Patient reported long-term side effects on bowel function and anal pain in anal cancer survivors - 3- and 6-year results from the Swedish national ANCA study

Colorectal Dis. 2024 Jan;26(1):54-62. doi: 10.1111/codi.16814. Epub 2023 Nov 27.

Abstract

Aim: The primary therapeutic option for anal cancer treatment is chemoradiotherapy resulting in 80% survival. The aim of this study was to assess long-term bowel function impairment and anal pain at 3 and 6 years after anal cancer diagnosis, based on a hypothesis of an increase in impairment over time. A secondary aim was to investigate if chemoradiotherapy increased the risk for bowel impairment, compared to radiotherapy alone.

Method: The ANal CAncer study (ANCA) consists of a national Swedish cohort of patients diagnosed with anal cancer between 2011-2013. Patients within the study were invited to respond to a study-specific questionnaire at 3- and 6-years after diagnosis.
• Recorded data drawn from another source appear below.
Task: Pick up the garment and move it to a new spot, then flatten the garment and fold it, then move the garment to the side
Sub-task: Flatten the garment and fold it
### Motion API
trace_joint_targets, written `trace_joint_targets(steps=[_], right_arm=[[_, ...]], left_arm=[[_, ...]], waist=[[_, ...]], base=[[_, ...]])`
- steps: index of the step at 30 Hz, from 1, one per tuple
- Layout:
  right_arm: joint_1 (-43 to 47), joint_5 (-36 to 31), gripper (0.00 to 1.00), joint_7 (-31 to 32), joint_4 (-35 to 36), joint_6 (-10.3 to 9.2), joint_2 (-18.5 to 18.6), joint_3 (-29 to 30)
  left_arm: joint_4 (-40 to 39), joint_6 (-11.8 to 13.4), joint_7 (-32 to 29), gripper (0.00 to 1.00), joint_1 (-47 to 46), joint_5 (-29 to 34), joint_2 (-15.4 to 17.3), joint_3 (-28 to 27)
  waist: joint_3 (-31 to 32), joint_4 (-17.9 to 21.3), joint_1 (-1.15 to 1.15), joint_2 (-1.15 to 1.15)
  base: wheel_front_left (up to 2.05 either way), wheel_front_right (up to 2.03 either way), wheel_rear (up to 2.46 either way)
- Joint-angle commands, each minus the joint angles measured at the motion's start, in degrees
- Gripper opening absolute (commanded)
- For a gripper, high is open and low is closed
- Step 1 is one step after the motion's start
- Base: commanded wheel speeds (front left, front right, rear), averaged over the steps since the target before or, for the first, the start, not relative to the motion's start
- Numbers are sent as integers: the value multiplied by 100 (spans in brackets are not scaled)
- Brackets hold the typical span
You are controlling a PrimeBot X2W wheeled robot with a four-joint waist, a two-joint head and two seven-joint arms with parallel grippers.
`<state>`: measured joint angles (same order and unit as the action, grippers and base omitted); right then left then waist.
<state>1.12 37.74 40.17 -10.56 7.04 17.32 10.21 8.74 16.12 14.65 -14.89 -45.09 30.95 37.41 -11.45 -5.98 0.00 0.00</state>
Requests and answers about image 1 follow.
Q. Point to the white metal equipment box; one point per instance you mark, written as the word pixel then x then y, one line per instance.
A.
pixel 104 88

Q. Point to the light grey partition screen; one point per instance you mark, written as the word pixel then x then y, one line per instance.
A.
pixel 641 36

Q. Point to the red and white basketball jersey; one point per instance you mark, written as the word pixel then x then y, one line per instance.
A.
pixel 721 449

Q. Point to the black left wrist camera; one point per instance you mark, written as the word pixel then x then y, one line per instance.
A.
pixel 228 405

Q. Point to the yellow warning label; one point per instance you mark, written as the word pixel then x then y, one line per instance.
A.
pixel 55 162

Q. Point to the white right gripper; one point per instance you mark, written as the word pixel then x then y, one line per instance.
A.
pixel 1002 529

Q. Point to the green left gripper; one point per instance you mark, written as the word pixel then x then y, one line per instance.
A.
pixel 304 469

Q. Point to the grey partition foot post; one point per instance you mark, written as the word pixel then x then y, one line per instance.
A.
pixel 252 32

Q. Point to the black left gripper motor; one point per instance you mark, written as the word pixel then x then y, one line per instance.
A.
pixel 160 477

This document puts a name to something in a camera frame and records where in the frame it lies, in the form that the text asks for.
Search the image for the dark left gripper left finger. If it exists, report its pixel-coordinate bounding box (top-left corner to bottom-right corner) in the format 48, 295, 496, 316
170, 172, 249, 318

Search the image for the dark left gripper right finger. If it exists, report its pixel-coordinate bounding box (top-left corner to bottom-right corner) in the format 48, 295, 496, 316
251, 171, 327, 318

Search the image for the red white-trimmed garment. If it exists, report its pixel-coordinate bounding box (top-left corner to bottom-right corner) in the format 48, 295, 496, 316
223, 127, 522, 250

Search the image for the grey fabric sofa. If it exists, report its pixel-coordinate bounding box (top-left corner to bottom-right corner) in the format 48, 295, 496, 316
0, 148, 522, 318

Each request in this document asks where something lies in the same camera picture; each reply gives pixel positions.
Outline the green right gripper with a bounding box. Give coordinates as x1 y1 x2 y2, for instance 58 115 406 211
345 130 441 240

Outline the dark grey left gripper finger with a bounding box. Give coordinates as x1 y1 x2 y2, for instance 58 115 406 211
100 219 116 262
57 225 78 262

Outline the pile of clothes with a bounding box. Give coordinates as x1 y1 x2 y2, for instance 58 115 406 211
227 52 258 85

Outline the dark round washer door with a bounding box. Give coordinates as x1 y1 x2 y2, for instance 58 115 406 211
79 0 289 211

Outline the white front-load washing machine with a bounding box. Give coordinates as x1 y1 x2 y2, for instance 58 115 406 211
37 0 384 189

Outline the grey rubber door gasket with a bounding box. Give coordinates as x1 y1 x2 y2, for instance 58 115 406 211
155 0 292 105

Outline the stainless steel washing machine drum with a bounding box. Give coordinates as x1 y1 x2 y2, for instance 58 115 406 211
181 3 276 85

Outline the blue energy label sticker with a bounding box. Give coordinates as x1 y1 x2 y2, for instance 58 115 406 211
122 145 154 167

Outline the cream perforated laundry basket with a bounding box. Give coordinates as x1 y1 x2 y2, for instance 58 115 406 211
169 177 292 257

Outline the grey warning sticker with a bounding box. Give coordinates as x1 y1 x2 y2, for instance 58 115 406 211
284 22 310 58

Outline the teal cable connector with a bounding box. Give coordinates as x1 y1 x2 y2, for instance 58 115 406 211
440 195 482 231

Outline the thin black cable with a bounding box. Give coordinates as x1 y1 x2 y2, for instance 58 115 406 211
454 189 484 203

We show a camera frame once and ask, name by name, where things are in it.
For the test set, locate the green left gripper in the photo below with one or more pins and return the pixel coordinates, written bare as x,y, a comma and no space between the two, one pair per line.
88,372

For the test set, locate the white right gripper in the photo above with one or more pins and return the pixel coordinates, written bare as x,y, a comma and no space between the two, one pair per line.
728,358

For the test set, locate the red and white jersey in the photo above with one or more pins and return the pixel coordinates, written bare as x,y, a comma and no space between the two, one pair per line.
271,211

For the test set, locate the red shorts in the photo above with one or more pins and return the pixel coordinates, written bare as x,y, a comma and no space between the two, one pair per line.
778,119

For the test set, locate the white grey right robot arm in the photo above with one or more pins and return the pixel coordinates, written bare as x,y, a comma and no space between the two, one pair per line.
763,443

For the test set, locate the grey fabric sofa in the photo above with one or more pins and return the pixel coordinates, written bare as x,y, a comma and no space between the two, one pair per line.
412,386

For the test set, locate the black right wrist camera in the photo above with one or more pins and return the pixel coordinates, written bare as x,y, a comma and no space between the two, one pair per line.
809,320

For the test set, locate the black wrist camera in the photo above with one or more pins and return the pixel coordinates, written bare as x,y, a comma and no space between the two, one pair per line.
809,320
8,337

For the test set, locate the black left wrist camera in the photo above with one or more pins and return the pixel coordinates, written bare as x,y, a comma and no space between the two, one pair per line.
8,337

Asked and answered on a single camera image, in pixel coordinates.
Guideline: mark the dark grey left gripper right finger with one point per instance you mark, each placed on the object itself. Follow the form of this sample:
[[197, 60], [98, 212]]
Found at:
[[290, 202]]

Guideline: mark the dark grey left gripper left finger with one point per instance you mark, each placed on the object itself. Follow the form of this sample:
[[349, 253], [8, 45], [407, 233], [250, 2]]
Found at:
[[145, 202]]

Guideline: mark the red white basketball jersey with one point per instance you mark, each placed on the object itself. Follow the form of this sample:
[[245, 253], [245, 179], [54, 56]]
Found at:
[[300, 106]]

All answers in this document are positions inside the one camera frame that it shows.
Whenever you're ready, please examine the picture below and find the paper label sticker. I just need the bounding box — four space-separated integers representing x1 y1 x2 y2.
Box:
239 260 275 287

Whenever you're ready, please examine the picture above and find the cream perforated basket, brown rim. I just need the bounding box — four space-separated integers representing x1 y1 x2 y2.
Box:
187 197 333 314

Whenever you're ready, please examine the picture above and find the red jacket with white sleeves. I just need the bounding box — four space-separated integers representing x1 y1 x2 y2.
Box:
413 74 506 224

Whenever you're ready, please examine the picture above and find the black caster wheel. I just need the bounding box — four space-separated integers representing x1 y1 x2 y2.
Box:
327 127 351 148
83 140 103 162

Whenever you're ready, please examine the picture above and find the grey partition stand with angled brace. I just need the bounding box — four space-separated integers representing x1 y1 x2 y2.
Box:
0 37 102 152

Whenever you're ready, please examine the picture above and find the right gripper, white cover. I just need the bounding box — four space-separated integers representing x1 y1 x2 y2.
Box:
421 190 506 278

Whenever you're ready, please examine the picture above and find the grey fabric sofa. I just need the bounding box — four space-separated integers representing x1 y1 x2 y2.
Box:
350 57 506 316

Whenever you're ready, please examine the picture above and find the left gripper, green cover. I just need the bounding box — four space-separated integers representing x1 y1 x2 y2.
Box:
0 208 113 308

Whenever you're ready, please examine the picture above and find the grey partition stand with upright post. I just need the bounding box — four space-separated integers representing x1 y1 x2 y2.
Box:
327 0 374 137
Descriptive analyses for the primary endpoint and ordinal logistic regressions for secondary endpoint were performed.

Results: A total of 388 patients (84%) were included in the study. At 3 years of follow-up, 264 patients were alive. A total of 195 of these patients (74%) answered a study specific questionnaire, and at 6 years 154 patients (67%). Fifty-seven percent experienced bowel urgency at both 3 and 6 years. There was an increased risk for repeated bowel movement within 1 h (OR 2.44 [95% CI: 1.08-5.61, p = 0.03]) at 3 years in patients who had been treated by chemoradiation compared to radiotherapy alone.

Conclusions: Impairment in bowel function and anal pain after anal cancer treatment should be expected and remains after 6 years. This suggests that long-term follow-up may be necessary in some form after customary follow-up. The addition of chemotherapy increases long-term side effects of bowel function.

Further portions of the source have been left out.